In this study, we found that ribosome assembly factor PNO1 was upregulated in glioma tissues and promoted cell growth of glioma cells. As is known, the RNA-binding protein partner of NOB1” (PNO1) is essential in ribosome biogenesis.11,12,13 In addition, increasing evidence suggests that ribosome biogenesis plays important roles in cell growth and proliferation of many cancers, including glioma.14,15,16,17 Thus, inhibiting ribosome biogenesis might provide new opportunities for cancer treatment. However, there are few studies of the ribosome-related function of PNO1 in cancers so far. Therefore, cDNA microarray analysis, high-throughput sequencing technologies, on-line databases analysis, biochemistry, and molecular biology were applied to evaluate PNO1 as a prognostic biomarker and its underlying molecular mechanisms of glioma development.
Results
Identification of PNO1 as a novel target in glioma
In our study, we first utilized three GBM tissues and three normal brain tissues for microarray analysis and found that a total of 3461 genes were differentially expressed, of which 1652 were upregulated and 1809 were downregulated (Fig. 1A, B). To identify potential oncogenes, we focused on six upregulated genes that have not been studied in glioma-related research, including MS4A7, DPYSL3, CYBB, PNO1, STOM, and HNMT (Fig. 1C). We knocked down the selected genes in U251 cells with lentivirus-transduced target-shRNA and the cell growth were detected by high-content screening (Fig. 1D, E). The results showed that the cell growth was significantly inhibited in shPNO1, shSTOM, and shHNMT groups (Supplementary Fig. S1A). PNO1 was chosen for subsequent studies because of its most obvious effect on cell growth. We found that PNO1 was upregulated in glioma cells both in protein and mRNA levels (Supplementary Fig. S1B, C); lentivirus encoding shRNAs specific against PNO1 were effective, of which, shPNO1-2 was the most effective shRNA (Supplementary Fig. S1D, E).

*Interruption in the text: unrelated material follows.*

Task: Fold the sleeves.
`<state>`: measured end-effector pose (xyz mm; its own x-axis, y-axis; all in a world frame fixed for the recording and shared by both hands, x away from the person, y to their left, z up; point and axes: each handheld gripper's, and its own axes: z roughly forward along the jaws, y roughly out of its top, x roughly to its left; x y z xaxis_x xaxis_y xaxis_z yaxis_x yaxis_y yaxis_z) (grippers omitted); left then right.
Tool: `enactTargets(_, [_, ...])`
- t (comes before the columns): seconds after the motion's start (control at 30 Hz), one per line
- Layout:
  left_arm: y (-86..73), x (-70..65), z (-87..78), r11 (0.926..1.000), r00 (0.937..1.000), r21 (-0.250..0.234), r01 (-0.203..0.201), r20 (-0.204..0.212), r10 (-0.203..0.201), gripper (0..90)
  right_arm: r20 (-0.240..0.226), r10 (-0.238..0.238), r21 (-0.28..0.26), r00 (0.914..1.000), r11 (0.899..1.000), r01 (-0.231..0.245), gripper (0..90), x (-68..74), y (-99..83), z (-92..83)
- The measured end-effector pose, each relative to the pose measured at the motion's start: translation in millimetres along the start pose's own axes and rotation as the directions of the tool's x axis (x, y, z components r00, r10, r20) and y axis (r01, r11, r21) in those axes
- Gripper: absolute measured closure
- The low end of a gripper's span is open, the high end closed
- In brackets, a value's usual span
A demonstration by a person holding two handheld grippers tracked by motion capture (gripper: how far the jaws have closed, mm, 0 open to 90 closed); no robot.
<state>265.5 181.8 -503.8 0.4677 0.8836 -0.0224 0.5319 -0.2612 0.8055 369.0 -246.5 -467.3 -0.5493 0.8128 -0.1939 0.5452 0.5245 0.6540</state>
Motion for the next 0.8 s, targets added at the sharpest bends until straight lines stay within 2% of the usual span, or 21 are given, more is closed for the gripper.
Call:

PNO1 is highly expressed in glioma tissues and predicts poor prognosis
To further confirm the expression pattern of PNO1 in glioma, we first investigated the PNO1 protein expression levels in 141 glioma tissues (55 LGG and 86 GBM) and 24 normal tissues by IHC. The results showed that PNO1 was obviously upregulated in tumor tissues and the higher PNO1 expression was significantly correlated with recurrence patients and advanced pathological grading (Fig. 2A–D). Based on detailed survival information from the glioma patients, the cutoff value for PNO1 was set by the median method for further survival analysis. The results indicated that the high expression of PNO1 was positively associated with the poor prognosis of glioma patients, such as overall survival (OS, P = 0.000) and disease-free survival (DFS, P = 0.000) (Fig. 2E). Bioinformatic analyses of public datasets using GEPIA2 and CGGA revealed that PNO1 was upregulated at mRNA levels in GBM and predicted poor prognosis, which was consistent with the previous IHC results (Fig. 2F–H). The PNO1 protein and mRNA expression levels were also elevated in glioma tissues by RT-PCR and western blot (Fig. 2I, J).
PNO1 knockdown inhibits GBM cell proliferation and metastasis in vivo
Mice xenograft models were used through subcutaneous injection of U87 cell models to verify the effect of U87 knockdown on tumor growth in vivo. The measurement of tumor volume started at day 5 post-tumor inoculation and end up with day 18. The results of which illustrated a slower increase in tumor volume and less weight compared with controls (Fig. 3A, B). The expression of PNO1 at the protein level in tumors was shown in Fig. 3C. In vivo imaging of this model confirmed the effect of PNO1 on suppressing tumor growth (Fig. 3D). Moreover, Ki-67 staining was used to detecting proliferative activity of tumors, which was obviously weaker in shPNO1 group than shCtrl group (Fig. 3E). In addition, we established metastasis mouse models by intravenous injection. After six weeks, the mice were sacrificed and images were taken by a Living Image System (PerkinElmer). We found that U87 cells infected with shCtrl metastasized to the brain and lung, whereas there was no visual metastasis in shPNO1 group (Fig. 3F).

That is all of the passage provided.